** DATA BELOW follows **

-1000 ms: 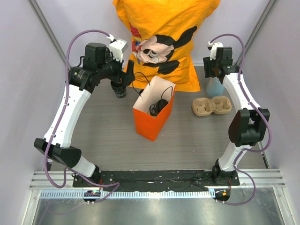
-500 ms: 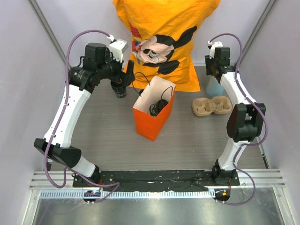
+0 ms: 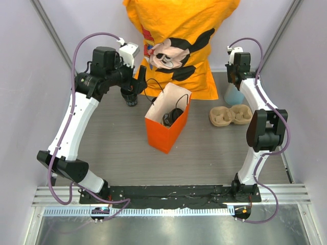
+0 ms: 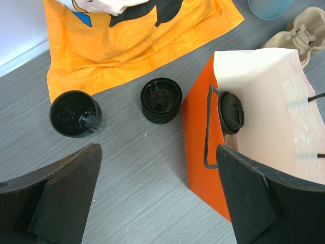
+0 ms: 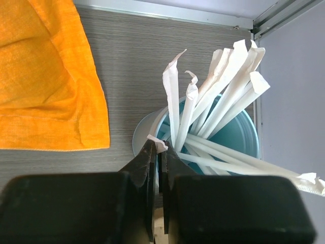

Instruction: Pack the takeout coffee

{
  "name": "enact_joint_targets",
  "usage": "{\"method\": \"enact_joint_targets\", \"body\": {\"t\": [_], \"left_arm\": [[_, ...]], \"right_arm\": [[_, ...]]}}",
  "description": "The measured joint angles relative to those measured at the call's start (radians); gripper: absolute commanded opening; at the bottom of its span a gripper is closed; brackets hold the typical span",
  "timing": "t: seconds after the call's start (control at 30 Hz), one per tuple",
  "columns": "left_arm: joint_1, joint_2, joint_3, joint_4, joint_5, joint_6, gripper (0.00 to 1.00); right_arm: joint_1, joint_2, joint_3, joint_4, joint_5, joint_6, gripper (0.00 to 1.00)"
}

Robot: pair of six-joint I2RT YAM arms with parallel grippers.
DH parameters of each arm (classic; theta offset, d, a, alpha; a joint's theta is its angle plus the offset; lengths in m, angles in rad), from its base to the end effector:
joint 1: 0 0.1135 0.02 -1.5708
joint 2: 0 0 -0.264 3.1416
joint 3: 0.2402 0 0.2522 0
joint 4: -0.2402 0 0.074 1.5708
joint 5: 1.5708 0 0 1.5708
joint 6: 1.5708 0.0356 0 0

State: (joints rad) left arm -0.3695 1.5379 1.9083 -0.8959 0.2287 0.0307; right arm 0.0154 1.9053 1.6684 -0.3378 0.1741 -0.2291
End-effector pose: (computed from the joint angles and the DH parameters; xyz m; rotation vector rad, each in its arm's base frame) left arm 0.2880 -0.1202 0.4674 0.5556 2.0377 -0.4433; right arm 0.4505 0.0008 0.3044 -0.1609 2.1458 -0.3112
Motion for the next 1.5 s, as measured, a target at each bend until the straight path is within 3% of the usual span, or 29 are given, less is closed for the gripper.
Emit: {"method": "enact_joint_targets", "body": {"t": [0.07,0.5,1.0,1.3,1.5], "left_arm": [[0.000,0.000,0.000,0.000,0.000,0.000,1.00],[0.000,0.000,0.000,0.000,0.002,0.000,1.00],[0.003,0.000,0.000,0.000,0.007,0.005,1.00],[0.004,-0.013,-0.001,0.000,0.002,0.030,1.00],[0.011,-0.044,-0.024,0.001,-0.035,0.056,1.00]], "right_arm": [[-0.001,0.000,0.002,0.005,0.005,-0.004,0.01],[-0.001,-0.023,0.002,0.015,0.015,-0.010,0.01],[-0.001,-0.346,-0.014,-0.017,-0.016,-0.024,0.01],[-0.001,-0.507,-0.032,-0.100,-0.113,-0.032,0.01],[-0.001,-0.562,0.066,-0.241,-0.262,-0.034,0.01]]}}
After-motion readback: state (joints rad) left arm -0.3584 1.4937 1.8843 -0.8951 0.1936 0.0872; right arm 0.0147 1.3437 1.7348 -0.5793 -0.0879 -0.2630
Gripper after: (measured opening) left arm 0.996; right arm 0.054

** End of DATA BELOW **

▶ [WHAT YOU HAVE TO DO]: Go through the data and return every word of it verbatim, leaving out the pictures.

▶ [RESULT]:
-1000 ms: 
-500 ms: 
+0 ms: 
+0 ms: 
+0 ms: 

Instruction: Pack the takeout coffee

{
  "name": "enact_joint_targets",
  "usage": "{\"method\": \"enact_joint_targets\", \"body\": {\"t\": [_], \"left_arm\": [[_, ...]], \"right_arm\": [[_, ...]]}}",
  "description": "The measured joint angles relative to those measured at the call's start (radians); gripper: absolute commanded opening; at the bottom of its span a gripper is closed; brackets hold the typical span",
  "timing": "t: seconds after the call's start (control at 30 Hz), one per tuple",
  "columns": "left_arm: joint_1, joint_2, joint_3, joint_4, joint_5, joint_6, gripper (0.00 to 1.00); right_arm: joint_1, joint_2, joint_3, joint_4, joint_5, joint_6, gripper (0.00 to 1.00)"
}

Robot: pair of six-joint I2RT YAM arms with parallel grippers.
DH parameters of each arm (classic; theta offset, d, a, alpha; a joint's theta is its angle plus the offset; lengths in m, angles in rad), from its base to the end effector:
joint 1: 0 0.1135 0.02 -1.5708
joint 2: 0 0 -0.264 3.1416
joint 3: 0.2402 0 0.2522 0
joint 4: -0.2402 0 0.074 1.5708
joint 5: 1.5708 0 0 1.5708
joint 6: 1.5708 0.0356 0 0

State: (joints rad) left arm -0.3695 1.5379 1.9083 -0.8959 0.2287 0.0307; right arm 0.0154 1.9053 1.6684 -0.3378 0.1741 -0.2291
End-effector pose: (computed from the joint angles and the DH parameters; xyz m; rotation vector rad, each in its arm's base frame) left arm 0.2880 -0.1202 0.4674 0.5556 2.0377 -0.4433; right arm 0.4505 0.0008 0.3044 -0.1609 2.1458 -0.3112
Motion for the next 1.5 s, as measured, a target at each bend until the straight path is within 3% of the usual span, or 29 are given, less is closed for the gripper.
Emit: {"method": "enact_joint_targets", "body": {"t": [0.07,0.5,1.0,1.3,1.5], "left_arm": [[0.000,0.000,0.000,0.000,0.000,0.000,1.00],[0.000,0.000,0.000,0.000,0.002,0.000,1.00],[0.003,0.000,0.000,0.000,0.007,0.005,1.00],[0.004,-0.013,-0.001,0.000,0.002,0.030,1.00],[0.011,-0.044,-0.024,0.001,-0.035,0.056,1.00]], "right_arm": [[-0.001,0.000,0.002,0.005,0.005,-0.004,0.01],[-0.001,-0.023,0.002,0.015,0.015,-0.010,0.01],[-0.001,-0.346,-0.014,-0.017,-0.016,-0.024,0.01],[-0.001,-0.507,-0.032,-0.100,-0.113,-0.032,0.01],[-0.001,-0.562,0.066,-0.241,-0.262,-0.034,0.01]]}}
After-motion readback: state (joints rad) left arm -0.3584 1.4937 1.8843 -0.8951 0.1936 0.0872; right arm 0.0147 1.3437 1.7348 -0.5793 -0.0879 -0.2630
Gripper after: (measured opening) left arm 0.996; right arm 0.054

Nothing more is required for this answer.